By Jacob Kaye
New York’s top judge last week bashed the state’s sentencing laws, claiming “everything we are doing here is stupid,” while continuing his public plea for lawmakers to pass sentencing reforms.
Chief Judge Rowan Wilson said at the CUNY School of Law in Queens that it was past time for the state to pass the Second Look Act, a bill that would give New Yorkers serving lengthy prison terms an opportunity to have their sentences reviewed. No current process for challenging potentially excessive sentences exists – unless the sentence was handed down illegally.
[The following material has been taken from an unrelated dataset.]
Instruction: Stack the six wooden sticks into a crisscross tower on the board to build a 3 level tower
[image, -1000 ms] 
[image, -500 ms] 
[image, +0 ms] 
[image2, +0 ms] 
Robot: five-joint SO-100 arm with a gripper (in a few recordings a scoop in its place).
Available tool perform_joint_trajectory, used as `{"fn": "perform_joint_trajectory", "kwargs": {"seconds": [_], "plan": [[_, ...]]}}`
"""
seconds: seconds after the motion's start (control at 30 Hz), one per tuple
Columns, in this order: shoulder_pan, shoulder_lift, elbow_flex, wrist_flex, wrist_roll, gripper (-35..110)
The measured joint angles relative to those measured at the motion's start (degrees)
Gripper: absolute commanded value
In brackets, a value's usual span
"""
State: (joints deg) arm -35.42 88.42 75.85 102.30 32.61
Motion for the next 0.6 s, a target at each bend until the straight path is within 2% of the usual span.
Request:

Wilson, who has effectively advocated for the bill’s passage since taking office in 2023, said it was “stupid” that New York’s laws don’t allow for judges to reevaluate massive sentences given to New Yorkers who have likely changed while being held behind bars.
The judge said the state’s current approach to sentencing makes little sense. He argued that judges, over the past several decades, have handed out large sentences to defendants whom they know little about. Then, the state spends large sums of money to keep them incarcerated for years. And while many transform their lives while incarcerated, they are left with few ways to contribute to society.
“None of us are really very good about predicting the future, but the system depends on what I consider a stupid assumption that judges can do that,” Wilson said.
Wilson also endorsed recent efforts by several criminal justice reform groups that have called on the governor not to reappoint judges who have issued lengthy sentences overturned on appeal.
“When those judges come up to be elected, don’t vote for them, get other people not to vote for them,” he said. “That’s something you can do for me.”
The judge made his remarks during a Second Look Act symposium hosted by the law school and advocacy group Communities not Cages. His second-in-command, Chief Administrative Judge Joseph Zayas, also attended the symposium and advocated for the legislation, which has stalled in Albany after first being introduced in 2021.
Zayas, who previously served as the administrative judge in Queens Supreme Court, Criminal Term, said it was his own childhood growing up in public housing in Manhattan, and getting up to no good himself, that spurred his support for the bill.
“I see so many people who start out with these difficulties and later turn their complete life around,” Zayas said. “I’m supportive of this because of my strong belief that people can change and will change.”
The Second Look Act, which is sponsored in the State Senate by Queens and Brooklyn Senator Julia Salazar, would create a process for people to request a resentencing hearing 10 years into their sentence, regardless of their conviction.
The bill would be a singular lifeline for the thousands of New Yorkers slapped with massive sentences during the tough-on-crime era of the ‘80s and the ‘90s, when mandatory sentencing laws resulted in judges sometimes ordering over 100 years prison time to nonviolent defendants.
Among those defendants was Percy West, a Brooklyn man who spoke alongside Wilson and Zayas on Friday.
West was 19 years old when he was sentenced to 132 years in prison, which a judge gave him after prosecutors offered him six to 12 years behind bars as part of a plea deal he turned down. West served 33 years before the Brooklyn district attorney’s office agreed to review his sentence as part of a unique second look program started by Brooklyn DA Eric Gonzalez. He was released from prison last year, and immediately began advocating for the Second Look Act in Albany.
West said that without any opportunity for release beyond clemency, a practice that the governor has appeared to largely abandon in recent years, he had little incentive during his first years in prison to behave well.
“I had a chip on my shoulder,” he said. “I’m sentenced, I don’t see no light, I’m not following the rules and regulations at all. For what?”
Prison officials put him into solitary confinement, where he remained for six years.
Eventually, West said that he decided he had to change his life and began taking classes and participating in programming. The Brooklyn man said Friday from Queens that young incarcerated New Yorkers would be quicker to make the same change themselves if they knew they had an opportunity for release.
“If you start seeing people leaving prison as a result of benefiting from the Second Look Act, that will get their attention,” he said. “Because a lot of them do not have hope.”
But the possibility of the Second Look Act passing has already begun to stir hope in some who have been in prison for years.
Shawn Peace, who was convicted in 2014 of killing a cab driver in Queens four years prior, is currently incarcerated in Green Haven Correctional Facility after being sentenced to 102 years in prison.
In a video played for attendees of the Second Look Act symposium, he described his sentence as a “slow death.”
“His number was meant to tell me and everyone else, that my life was over and that my future had no value,” he said. “Honestly speaking, for a long time, I believed it. But over time, something changed.”
Peace said he chose to confront parts of himself that were “painful, difficult, and uncomfortable” because he had realized the harm he’d caused.
The Second Look Act would not result in an automatic release for Peace and people like him, but would afford him the opportunity to make his case to a parole board.
“The Second Look Act is not about erasing the past, it’s not about overlooking harm, and it’s not a free pass,” he said. “It is the last hope, not just for me, but for all the people who have done the work of taking responsibility and earned the right to be evaluated not by who we once were, but who we’ve become.”